Tongky menoleh lagi ke jendela, meneruskan pandangan ke tower pengawas yang barangkali menurut taksirannya sekitar 700-an meter dari pesawat ini. Orang di tower tentu bisa menembak kemari. Dengan alat bidik yang baik, peluru bisa masuk lewat kaca yang pecah, dan kalau peluru itu masuk…Tongky menoleh ke kanan, dan peluru itu akan mengantam persis kepala salah seorang pembajak. Ya, peluru dari tower tinggi itu akan membuat sudut rendah ke pesawat. Kalau saja orang di tower itu punya otak, mereka bisa menembak. Namun untung saja otaknya itu tak dipergunakan, pikir Tongky pula.
Sebab kalau mereka pergunakan otaknya, dan mereka menembak, dan pembajak yang satu itu tersungkur mati, maka pembajak yang lain tentu dengan serentak akan meledakan granatnya. Lalu..isi pesawat ini jadi abu! Untung orang di tower tak pakai otak, pikir Tongky lagi sambil melahap sisa terakhir dari makanannya di piring plastik.

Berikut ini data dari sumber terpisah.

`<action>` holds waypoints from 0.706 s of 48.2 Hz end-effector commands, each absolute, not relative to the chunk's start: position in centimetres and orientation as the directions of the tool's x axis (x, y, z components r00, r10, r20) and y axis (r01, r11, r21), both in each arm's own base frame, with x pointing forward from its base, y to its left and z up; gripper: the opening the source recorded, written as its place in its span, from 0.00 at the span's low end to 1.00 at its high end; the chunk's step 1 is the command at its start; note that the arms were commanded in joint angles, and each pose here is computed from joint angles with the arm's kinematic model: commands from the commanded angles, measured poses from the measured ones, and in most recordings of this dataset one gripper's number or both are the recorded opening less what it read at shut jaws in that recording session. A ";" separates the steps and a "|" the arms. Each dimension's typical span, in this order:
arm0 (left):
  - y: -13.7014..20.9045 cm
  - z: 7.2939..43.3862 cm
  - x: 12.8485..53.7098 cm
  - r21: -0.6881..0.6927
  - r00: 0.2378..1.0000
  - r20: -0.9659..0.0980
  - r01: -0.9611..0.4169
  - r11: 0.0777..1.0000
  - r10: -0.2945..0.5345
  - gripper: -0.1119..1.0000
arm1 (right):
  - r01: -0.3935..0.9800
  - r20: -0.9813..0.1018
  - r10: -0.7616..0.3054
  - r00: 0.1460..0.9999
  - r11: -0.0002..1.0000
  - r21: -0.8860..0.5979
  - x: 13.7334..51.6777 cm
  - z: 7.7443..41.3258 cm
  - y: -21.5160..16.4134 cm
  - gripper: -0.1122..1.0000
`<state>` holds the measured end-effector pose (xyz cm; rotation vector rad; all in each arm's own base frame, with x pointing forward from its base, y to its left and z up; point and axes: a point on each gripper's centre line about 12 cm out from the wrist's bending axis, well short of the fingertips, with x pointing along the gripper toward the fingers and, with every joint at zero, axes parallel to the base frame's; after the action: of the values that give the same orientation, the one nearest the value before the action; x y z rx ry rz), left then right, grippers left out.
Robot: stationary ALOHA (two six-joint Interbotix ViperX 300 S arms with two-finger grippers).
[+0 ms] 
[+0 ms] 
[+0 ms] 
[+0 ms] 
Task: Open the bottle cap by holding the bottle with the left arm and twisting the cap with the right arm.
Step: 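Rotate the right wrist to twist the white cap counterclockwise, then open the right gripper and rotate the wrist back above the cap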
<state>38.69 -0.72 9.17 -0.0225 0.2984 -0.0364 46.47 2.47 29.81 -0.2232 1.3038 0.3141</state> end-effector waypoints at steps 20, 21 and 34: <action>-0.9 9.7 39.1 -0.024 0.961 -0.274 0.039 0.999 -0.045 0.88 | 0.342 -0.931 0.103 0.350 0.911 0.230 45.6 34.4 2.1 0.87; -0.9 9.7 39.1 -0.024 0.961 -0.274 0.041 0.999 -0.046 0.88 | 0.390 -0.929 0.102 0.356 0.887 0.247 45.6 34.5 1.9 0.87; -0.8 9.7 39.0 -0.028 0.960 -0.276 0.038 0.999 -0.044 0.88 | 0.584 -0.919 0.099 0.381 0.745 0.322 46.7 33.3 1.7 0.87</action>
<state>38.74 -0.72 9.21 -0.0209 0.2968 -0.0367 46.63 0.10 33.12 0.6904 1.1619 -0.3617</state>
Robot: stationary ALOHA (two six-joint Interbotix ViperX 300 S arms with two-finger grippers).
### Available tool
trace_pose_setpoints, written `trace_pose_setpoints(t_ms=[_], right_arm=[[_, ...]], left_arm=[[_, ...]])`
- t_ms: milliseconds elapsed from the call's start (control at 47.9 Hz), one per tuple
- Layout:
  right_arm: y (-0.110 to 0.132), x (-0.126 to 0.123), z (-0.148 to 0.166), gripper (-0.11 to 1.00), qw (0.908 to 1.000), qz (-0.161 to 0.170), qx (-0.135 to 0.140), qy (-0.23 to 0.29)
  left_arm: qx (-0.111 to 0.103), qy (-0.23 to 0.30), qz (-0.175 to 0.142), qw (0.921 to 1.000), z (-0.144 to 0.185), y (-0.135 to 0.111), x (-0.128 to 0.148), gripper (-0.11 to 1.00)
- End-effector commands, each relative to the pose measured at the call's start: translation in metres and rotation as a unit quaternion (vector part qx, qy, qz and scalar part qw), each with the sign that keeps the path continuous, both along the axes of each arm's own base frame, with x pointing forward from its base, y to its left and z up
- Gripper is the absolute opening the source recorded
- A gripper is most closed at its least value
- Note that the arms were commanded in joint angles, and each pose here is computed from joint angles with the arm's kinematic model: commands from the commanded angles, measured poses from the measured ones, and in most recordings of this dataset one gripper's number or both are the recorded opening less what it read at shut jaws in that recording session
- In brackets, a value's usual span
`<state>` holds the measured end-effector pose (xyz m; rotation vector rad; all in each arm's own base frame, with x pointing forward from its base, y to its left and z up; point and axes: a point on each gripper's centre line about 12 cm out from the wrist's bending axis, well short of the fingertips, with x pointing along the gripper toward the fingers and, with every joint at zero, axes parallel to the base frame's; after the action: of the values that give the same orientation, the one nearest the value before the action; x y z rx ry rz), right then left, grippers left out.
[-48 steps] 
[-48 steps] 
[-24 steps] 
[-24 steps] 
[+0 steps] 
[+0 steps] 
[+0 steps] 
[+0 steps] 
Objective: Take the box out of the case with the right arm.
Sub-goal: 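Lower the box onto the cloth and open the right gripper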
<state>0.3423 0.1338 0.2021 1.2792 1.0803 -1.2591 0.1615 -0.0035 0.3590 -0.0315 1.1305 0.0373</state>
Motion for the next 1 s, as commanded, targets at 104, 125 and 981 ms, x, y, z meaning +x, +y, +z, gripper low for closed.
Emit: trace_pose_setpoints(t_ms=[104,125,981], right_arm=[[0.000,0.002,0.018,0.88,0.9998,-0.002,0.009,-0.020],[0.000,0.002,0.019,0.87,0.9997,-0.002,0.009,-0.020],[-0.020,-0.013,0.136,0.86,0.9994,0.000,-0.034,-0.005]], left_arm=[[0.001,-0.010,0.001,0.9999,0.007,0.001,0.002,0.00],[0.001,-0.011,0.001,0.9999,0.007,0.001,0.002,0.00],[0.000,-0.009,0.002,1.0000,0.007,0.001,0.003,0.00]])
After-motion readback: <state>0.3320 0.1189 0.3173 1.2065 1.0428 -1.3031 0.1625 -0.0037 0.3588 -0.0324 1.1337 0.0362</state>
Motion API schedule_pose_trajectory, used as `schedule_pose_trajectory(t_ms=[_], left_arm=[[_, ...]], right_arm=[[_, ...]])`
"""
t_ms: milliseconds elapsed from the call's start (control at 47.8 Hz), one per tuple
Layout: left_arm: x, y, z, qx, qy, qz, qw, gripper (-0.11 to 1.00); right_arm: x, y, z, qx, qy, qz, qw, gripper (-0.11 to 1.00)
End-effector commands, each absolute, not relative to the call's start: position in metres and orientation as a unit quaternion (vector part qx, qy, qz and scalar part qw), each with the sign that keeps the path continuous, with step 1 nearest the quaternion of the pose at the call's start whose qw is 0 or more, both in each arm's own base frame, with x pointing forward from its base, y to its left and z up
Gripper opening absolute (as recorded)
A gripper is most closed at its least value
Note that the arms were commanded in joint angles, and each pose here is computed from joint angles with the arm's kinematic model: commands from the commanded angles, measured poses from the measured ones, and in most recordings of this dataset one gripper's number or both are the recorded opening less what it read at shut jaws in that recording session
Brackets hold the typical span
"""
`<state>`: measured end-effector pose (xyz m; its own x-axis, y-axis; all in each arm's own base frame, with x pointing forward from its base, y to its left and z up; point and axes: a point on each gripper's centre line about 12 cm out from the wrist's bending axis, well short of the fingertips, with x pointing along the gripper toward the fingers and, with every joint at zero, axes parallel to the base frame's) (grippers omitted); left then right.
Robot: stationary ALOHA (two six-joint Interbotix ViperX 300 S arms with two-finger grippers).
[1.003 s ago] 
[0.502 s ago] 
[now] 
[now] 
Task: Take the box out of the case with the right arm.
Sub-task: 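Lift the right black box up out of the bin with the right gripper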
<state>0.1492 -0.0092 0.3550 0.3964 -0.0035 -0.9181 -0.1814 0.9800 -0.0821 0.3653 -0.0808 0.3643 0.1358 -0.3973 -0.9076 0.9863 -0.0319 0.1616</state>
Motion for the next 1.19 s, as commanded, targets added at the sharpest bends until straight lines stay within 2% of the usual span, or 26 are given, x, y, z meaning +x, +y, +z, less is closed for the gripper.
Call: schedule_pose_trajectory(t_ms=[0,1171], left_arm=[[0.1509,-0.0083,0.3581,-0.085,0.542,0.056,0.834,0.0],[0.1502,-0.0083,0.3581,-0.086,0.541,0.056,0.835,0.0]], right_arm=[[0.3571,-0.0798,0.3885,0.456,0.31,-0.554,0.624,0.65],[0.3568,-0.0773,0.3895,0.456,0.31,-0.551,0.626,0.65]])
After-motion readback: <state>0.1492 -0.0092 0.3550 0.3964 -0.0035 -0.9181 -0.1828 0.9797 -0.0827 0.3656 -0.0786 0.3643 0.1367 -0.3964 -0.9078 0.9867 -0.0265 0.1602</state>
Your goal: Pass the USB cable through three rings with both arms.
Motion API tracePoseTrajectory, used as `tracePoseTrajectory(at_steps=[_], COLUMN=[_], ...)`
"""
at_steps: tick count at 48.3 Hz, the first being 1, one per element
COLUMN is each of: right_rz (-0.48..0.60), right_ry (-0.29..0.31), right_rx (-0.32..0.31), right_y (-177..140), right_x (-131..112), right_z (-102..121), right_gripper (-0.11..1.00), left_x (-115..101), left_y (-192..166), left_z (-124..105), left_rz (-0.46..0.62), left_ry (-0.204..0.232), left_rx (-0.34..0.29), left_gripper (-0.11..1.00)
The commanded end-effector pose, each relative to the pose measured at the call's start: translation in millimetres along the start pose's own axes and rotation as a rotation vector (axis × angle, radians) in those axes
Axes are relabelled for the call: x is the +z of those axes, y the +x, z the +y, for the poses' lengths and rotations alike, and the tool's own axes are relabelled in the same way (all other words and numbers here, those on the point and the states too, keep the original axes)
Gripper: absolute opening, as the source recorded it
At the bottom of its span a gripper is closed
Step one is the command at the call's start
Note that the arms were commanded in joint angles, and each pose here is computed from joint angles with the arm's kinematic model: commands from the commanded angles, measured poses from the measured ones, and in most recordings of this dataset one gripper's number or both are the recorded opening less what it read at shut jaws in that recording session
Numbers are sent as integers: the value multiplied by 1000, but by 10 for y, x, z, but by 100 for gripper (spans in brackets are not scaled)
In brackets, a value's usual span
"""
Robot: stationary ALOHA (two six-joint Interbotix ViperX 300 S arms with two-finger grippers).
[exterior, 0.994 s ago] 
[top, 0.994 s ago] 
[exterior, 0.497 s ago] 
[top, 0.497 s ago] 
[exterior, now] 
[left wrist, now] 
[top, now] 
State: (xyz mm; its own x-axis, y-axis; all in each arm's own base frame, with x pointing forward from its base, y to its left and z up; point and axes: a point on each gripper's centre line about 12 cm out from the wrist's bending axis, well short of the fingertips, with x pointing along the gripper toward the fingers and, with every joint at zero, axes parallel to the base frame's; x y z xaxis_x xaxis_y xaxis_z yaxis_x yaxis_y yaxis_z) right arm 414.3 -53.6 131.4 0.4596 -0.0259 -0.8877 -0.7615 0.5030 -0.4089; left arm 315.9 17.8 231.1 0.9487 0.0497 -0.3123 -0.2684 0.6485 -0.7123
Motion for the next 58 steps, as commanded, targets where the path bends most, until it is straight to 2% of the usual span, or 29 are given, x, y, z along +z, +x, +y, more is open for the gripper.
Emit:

Matanya kembali menatap kaca jendela yang pecah. Dan, tiba-tiba, ya, tiba-tiba sebuah pikiran menyelinap ke otaknya. Jika dari menara bisa menembak, dan dengan memakai alat peredam, peluru pasti bisa masuk ke mari dengan diam. Bahkan tanpa alat peredampun, tembakan dalam jarak seribu meter itu takkan terdengar dari dalam pesawat.
Mereka di tower harus berbuat sesuatu, pikir Tongky. Dia mencoba membayangkan perang Vietnam yang dia lalui bersama teman-temannya dulu. Betapa mereka mempergunakan bedil yang pakai peredam.